Arry: the array representation provided by numpy. For example, four rows and two columns of numbers in this example can be entered as follows:

Group = array ([[9,400], [40,300], [], [])


Shape: Show (row, column) Example: shape (group) =)


Zeros: list an empty matrix in the same format, for example, zeros (group) = ([[0, 0], [0, 0], [0, 0])


The tile function is located in the python module numpy. lib. shape_base. Its function is to repeat an array. For example, tile (A, n) is used to repeat array A n times to form A new array.
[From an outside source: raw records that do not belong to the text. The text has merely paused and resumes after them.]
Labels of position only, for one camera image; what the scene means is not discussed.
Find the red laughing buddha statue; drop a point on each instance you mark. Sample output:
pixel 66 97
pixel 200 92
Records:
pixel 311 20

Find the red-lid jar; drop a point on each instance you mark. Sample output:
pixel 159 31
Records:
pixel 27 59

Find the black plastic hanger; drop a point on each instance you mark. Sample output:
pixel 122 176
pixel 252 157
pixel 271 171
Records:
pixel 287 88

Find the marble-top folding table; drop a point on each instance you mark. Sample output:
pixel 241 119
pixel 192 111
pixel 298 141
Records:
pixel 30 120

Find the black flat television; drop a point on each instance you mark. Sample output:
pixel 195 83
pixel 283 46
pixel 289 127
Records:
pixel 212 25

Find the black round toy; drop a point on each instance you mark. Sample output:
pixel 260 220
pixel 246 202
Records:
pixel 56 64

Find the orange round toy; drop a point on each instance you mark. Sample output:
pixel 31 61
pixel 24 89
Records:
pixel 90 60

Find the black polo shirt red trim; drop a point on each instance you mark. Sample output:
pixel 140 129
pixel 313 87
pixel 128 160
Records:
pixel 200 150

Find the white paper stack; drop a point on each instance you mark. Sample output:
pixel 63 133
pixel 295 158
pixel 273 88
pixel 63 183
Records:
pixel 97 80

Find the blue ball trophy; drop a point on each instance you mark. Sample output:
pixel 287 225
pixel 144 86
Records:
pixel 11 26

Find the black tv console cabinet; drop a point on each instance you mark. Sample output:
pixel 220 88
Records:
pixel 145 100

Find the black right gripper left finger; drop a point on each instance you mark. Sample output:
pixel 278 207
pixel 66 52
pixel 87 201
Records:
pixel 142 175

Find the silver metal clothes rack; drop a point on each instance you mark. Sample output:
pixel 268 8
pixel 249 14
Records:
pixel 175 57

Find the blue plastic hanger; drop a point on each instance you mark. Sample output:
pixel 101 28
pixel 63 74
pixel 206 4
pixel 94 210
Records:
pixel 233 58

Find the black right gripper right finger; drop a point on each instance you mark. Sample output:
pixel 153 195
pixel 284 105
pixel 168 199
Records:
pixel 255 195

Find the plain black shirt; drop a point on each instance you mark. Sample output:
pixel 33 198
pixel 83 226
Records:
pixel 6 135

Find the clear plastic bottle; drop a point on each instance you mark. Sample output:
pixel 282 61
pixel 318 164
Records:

Sum (axis = 1) matrix adds each vector row


3. Dataset
 
4. The code is divided into three functions:
Create a dataset:

CreateDataset

from __future__ import divisionfrom numpy import *import operatordef createDataset():        group=array([[9,400],[200,5],[100,77],[40,300]])                labels=['1','2','3','1']        return group,labels  

Data normalization:

AutoNorm

def autoNorm(dataSet):    minVals = dataSet.min(0)    maxVals = dataSet.max(0)    ranges = maxVals - minVals    normDataSet = zeros(shape(dataSet))      m = dataSet.shape[0]    normDataSet = dataSet - tile(minVals, (m,1))    #print normDataSet    normDataSet = normDataSet/tile(ranges, (m,1)) #element wise divide   # print normDataSet    return normDataSet, ranges, minVals

Classification function:

Classify

def classify(inX, dataSet, labels, k):    dataSetSize = dataSet.shape[0]    diffMat = tile(inX, (dataSetSize,1)) - dataSet    sqDiffMat = diffMat**2    sqDistances = sqDiffMat.sum(axis=1)    distances = sqDistances**0.5    sortedDistIndicies = distances.argsort()         classCount={}              for i in range(k):        voteIlabel = labels[sortedDistIndicies[i]]                classCount[voteIlabel] = classCount.get(voteIlabel,0) + 1    sortedClassCount = sorted(classCount.iteritems(), key=operator.itemgetter(1), reverse=True)    return sortedClassCount[0][0]


5. Display Results


6. Download Code


 







Contact Us

The content source of this page is from Internet, which doesn't represent Alibaba Cloud's opinion; products and services mentioned on that page don't have any relationship with Alibaba Cloud. If the content of the page makes you feel confusing, please write us an email, we will handle the problem within 5 days after receiving your email.

If you find any instances of plagiarism from the community, please send an email to: info-contact@alibabacloud.com and provide relevant evidence. A staff member will contact you within 5 working days.

A Free Trial That Lets You Build Big!

Start building with 50+ products and up to 12 months usage for Elastic Compute Service

  • Sales Support

    1 on 1 presale consultation

  • After-Sales Support

    24/7 Technical Support 6 Free Tickets per Quarter Faster Response

  • Alibaba Cloud offers highly flexible support services tailored to meet your exact needs.